# Being a bbw without the right..curves???



## booknerd727 (Feb 20, 2013)

Throughout my whole life, I have been always chunky. However, I am def an apple shape and carry most of my weight in my tummy. My problem is it seems most clothes company expect us plus size gals to have HUGE asses, and make their clothes with those dimensions in mind. What about us girls that have flat asses!?!? I'm sick of looking like I have a full diaper when I wear jeans. Any other gals have this problem? Any suggestions? Help!


----------



## HottiMegan (Feb 20, 2013)

I'm all belly and no butt. Pants don't like to stay up and when i lose weight, i lose it in my thighs and butt first.. I feel your pain!


----------



## CaAggieGirl (Feb 20, 2013)

My butt is the only place on my body that is not fat! It can make for uncomfortable long car rides.


----------



## b0nnie (Feb 21, 2013)

Maybe you can try jeggings, since the material is stretchy it should fit around your tummy while still being tight on your butt.


----------



## Mishty (Feb 21, 2013)

Although I can't afford it myself,seeing as how I'm so po',my flat assed cousin gets her stuffed tailored....they kind of reconstruct the whole damn pair of jeans,but her belly has room and her butt looks like it's actually there. The woman in town charges around $50 per pair,but I can't cough that up.

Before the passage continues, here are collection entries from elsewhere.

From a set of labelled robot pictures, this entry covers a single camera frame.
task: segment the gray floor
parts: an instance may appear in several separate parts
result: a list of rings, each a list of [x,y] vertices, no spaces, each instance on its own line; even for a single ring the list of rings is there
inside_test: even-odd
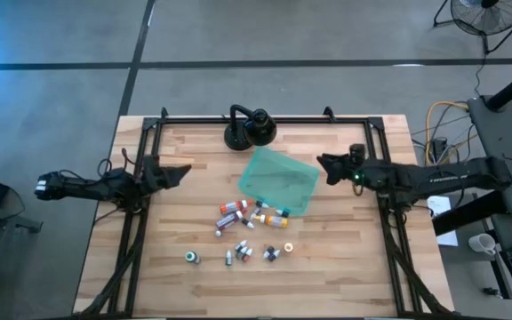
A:
[[[455,26],[431,28],[440,3],[158,1],[142,60],[481,58],[477,37]],[[0,63],[131,61],[145,4],[0,1]],[[492,57],[512,58],[512,37]],[[406,114],[415,132],[423,129],[433,102],[475,96],[478,67],[141,70],[129,114],[158,115],[167,107],[174,115],[218,115],[240,103],[301,115],[331,106],[338,114]],[[6,245],[0,319],[69,314],[96,203],[37,201],[33,187],[39,174],[58,169],[95,177],[96,164],[108,155],[127,75],[0,71],[0,181],[19,191],[26,217],[44,221],[39,235],[17,231]],[[512,79],[512,65],[486,66],[480,76],[480,92],[496,92]],[[453,109],[445,119],[459,116],[463,111]],[[467,132],[459,133],[469,126],[464,119],[438,135],[462,141]],[[478,140],[471,147],[472,156],[483,155]],[[512,301],[481,295],[484,284],[494,286],[487,268],[444,264],[459,312],[512,318]]]

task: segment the white cup
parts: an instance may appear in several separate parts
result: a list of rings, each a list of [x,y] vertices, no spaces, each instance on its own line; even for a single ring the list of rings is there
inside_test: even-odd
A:
[[[483,252],[489,255],[495,254],[495,239],[487,234],[480,234],[469,238],[469,246],[475,252]]]

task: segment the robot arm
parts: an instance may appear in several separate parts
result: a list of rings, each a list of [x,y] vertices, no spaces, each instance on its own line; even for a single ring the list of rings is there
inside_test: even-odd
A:
[[[464,188],[504,189],[512,183],[505,163],[495,157],[482,157],[462,164],[419,167],[364,159],[364,145],[352,145],[349,154],[322,154],[317,161],[327,171],[327,183],[351,180],[379,193],[392,196],[393,209],[410,209],[416,201],[432,195]]]
[[[179,186],[180,180],[191,169],[190,165],[160,167],[154,156],[145,156],[142,167],[139,178],[124,168],[106,172],[99,180],[65,177],[61,172],[49,172],[39,177],[35,195],[41,200],[59,200],[71,196],[109,201],[120,208],[135,210],[143,197],[162,188]]]

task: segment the wooden tabletop
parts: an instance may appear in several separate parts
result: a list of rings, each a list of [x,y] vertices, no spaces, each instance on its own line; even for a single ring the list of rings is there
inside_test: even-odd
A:
[[[415,164],[405,116],[383,118],[392,160]],[[123,163],[122,148],[130,158],[135,157],[142,119],[120,118],[111,157],[114,167]],[[256,228],[249,229],[237,223],[222,237],[214,235],[214,223],[221,217],[219,205],[245,198],[237,182],[253,152],[228,149],[223,143],[224,127],[164,125],[160,165],[192,164],[193,168],[178,188],[152,197],[133,315],[395,316],[375,196],[367,190],[355,196],[348,181],[328,186],[321,170],[306,214],[290,217],[288,228],[255,222]],[[365,142],[361,125],[280,124],[268,147],[320,168],[317,155],[345,154],[350,144],[361,142]],[[98,216],[112,209],[112,204],[100,204]],[[267,209],[264,214],[274,213]],[[123,221],[123,214],[115,213],[94,227],[75,311],[87,307],[112,275]],[[452,309],[427,211],[409,212],[406,229],[416,271],[441,303]],[[253,248],[252,258],[247,263],[234,259],[232,267],[225,266],[226,251],[244,239]],[[282,248],[287,242],[294,245],[292,253],[282,252],[272,263],[262,259],[269,245]],[[197,252],[202,263],[187,263],[188,251]],[[410,305],[404,274],[401,283]],[[122,285],[120,309],[126,286],[127,279]]]

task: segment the bottle cap
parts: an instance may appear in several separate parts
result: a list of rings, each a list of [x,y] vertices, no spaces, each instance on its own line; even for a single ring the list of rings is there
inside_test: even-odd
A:
[[[195,261],[195,256],[196,254],[194,252],[187,252],[187,254],[185,254],[185,259],[189,262],[192,262]]]

Also,skinny,stretchy jeans are your friend! I love flair leg,but I look so dumb in 'em. They shorten my legs,squeeze my tummy,and sag off my butt...but my thighs are a good slender feature in a dark wash flare....so I wear 'em sometimes. 

Also,boxy skirts! I've been reading up on them! They flatter the tum,and hug your bum! Just don't get anything too restricting,when you sit,and your belly spreads you'll split that bitch ten ways to Tuesday,honey!


----------



## gogogal (Feb 21, 2013)

Lots of plus size stores sell jeans with various cuts for different body types. I'm more familiar with canadian stores (ie Penningtons). Lane Bryant as an example carries has cuts for straight, moderate, or curvy:

http://www.lanebryant.com/content.jsp?pageName=RightFit&

Most plus size retailers, in my experience, offer this or something similar.


----------



## gogogal (Feb 21, 2013)

I should add, i am very much apple-shaped (lots of belly). I also consider myself to be very well dressed, and a bit of a fashionista. With all the plus size retailers out there, cute / sexy / stylish clothes are easy to find for all body types. You just need to know what styles and cuts feel best on your body.


----------



## HottiMegan (Feb 21, 2013)

I buy skinny jeans and jeggings. They are the only kind that stay up on my butt and give a hint of butt. My legs are fairly skinny for someone my size and neither jeggings or skinny jeans are tight on my legs, so they're quite comfy. My only complaint is no pockets on jeggings. I love walking with my hands in my pockets!
I don't find myself badly dressed if i try. I have a closet full of clothes to show my addiction


----------



## Stuffingkit (Feb 21, 2013)

I'm a "pear" shape and my best friend is an "apple" shape. We both buy jeans at Lane Bryant, they have jeans tailored for specific body types. Its pretty awesome!


----------



## gogogal (Feb 22, 2013)

BTW I also wanted to say........ there are no 'wrong curves'. Work your assets


----------



## 1love_emily (Feb 22, 2013)

I'm a total apple as well, and jeggings are my best friend.
I FINALLY got a second pair. I'd been wearing the same jeans every day for the past 3 months. They got washed once a week, and we were worn for everything from dates to school to performances to working at the horse stable!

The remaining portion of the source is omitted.